== AIM OF THE EXERCISE ==
Skip any image you find and restate the rest of the data word for word.

== AVAILABLE DATA ==
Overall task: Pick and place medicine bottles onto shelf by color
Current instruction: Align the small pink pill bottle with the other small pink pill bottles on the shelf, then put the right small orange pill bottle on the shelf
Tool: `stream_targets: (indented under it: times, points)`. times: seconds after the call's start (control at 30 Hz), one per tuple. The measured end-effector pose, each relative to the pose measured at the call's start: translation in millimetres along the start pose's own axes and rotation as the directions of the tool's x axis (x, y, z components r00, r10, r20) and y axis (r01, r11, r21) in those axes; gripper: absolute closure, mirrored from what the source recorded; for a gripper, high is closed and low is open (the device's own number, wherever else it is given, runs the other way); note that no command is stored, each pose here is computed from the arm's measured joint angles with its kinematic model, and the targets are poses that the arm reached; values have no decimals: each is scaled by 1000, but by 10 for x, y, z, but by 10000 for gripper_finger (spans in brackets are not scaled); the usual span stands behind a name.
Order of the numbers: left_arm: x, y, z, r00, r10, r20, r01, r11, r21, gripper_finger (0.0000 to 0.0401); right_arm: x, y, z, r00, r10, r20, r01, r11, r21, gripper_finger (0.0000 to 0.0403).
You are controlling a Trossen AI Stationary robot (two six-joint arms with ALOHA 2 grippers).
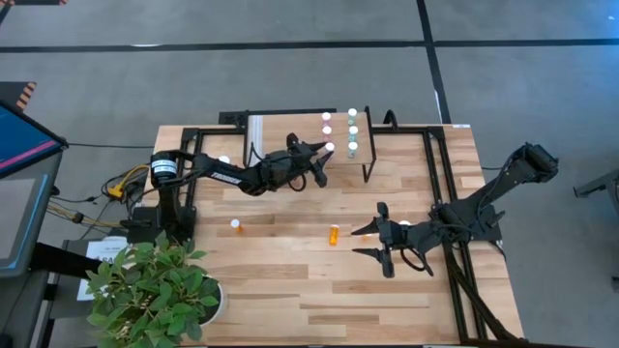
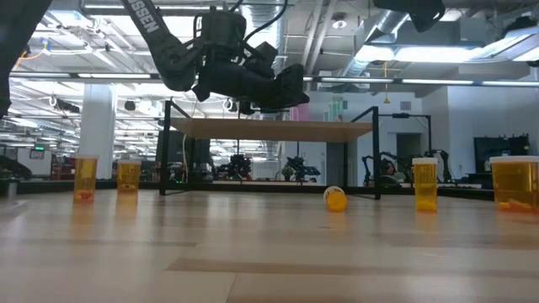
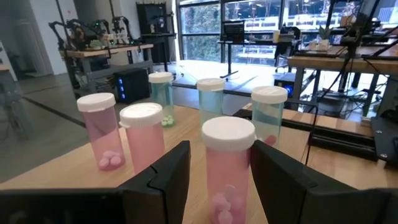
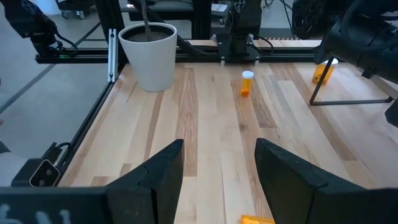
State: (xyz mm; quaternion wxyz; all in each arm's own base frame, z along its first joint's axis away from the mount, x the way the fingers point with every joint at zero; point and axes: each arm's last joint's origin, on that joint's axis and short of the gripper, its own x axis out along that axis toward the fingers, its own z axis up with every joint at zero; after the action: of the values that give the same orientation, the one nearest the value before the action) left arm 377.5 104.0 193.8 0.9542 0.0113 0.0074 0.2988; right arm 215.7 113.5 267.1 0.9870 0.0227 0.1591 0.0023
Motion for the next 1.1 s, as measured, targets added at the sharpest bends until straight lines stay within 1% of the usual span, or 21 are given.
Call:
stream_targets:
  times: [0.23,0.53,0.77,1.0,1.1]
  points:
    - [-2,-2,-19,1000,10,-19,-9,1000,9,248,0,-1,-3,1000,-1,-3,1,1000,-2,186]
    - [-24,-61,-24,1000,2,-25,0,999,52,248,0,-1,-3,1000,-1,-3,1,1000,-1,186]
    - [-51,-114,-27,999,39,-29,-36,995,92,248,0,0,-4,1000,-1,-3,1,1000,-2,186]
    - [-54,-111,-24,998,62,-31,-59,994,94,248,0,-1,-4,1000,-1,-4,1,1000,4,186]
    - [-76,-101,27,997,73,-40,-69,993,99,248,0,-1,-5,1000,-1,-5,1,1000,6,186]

== SOLUTION TO THE EXERCISE ==
Overall task: Pick and place medicine bottles onto shelf by color
Current instruction: Align the small pink pill bottle with the other small pink pill bottles on the shelf, then put the right small orange pill bottle on the shelf
Tool: `stream_targets: (indented under it: times, points)`. times: seconds after the call's start (control at 30 Hz), one per tuple. The measured end-effector pose, each relative to the pose measured at the call's start: translation in millimetres along the start pose's own axes and rotation as the directions of the tool's x axis (x, y, z components r00, r10, r20) and y axis (r01, r11, r21) in those axes; gripper: absolute closure, mirrored from what the source recorded; for a gripper, high is closed and low is open (the device's own number, wherever else it is given, runs the other way); note that no command is stored, each pose here is computed from the arm's measured joint angles with its kinematic model, and the targets are poses that the arm reached; values have no decimals: each is scaled by 1000, but by 10 for x, y, z, but by 10000 for gripper_finger (spans in brackets are not scaled); the usual span stands behind a name.
Order of the numbers: left_arm: x, y, z, r00, r10, r20, r01, r11, r21, gripper_finger (0.0000 to 0.0401); right_arm: x, y, z, r00, r10, r20, r01, r11, r21, gripper_finger (0.0000 to 0.0403).
You are controlling a Trossen AI Stationary robot (two six-joint arms with ALOHA 2 grippers).
State: (xyz mm; quaternion wxyz; all in each arm's own base frame, z along its first joint's axis away from the mount, x the way the fingers point with every joint at zero; point and axes: each arm's last joint's origin, on that joint's axis and short of the gripper, its own x axis out along that axis toward the fingers, its own z axis up with every joint at zero; after the action: of the values that give the same orientation, the one nearest the value before the action) left arm 377.5 104.0 193.8 0.9542 0.0113 0.0074 0.2988; right arm 215.7 113.5 267.1 0.9870 0.0227 0.1591 0.0023
Motion for the next 1.1 s, as measured, targets added at the sharpest bends until straight lines stay within 1% of the usual span, or 21 are given.
Call:
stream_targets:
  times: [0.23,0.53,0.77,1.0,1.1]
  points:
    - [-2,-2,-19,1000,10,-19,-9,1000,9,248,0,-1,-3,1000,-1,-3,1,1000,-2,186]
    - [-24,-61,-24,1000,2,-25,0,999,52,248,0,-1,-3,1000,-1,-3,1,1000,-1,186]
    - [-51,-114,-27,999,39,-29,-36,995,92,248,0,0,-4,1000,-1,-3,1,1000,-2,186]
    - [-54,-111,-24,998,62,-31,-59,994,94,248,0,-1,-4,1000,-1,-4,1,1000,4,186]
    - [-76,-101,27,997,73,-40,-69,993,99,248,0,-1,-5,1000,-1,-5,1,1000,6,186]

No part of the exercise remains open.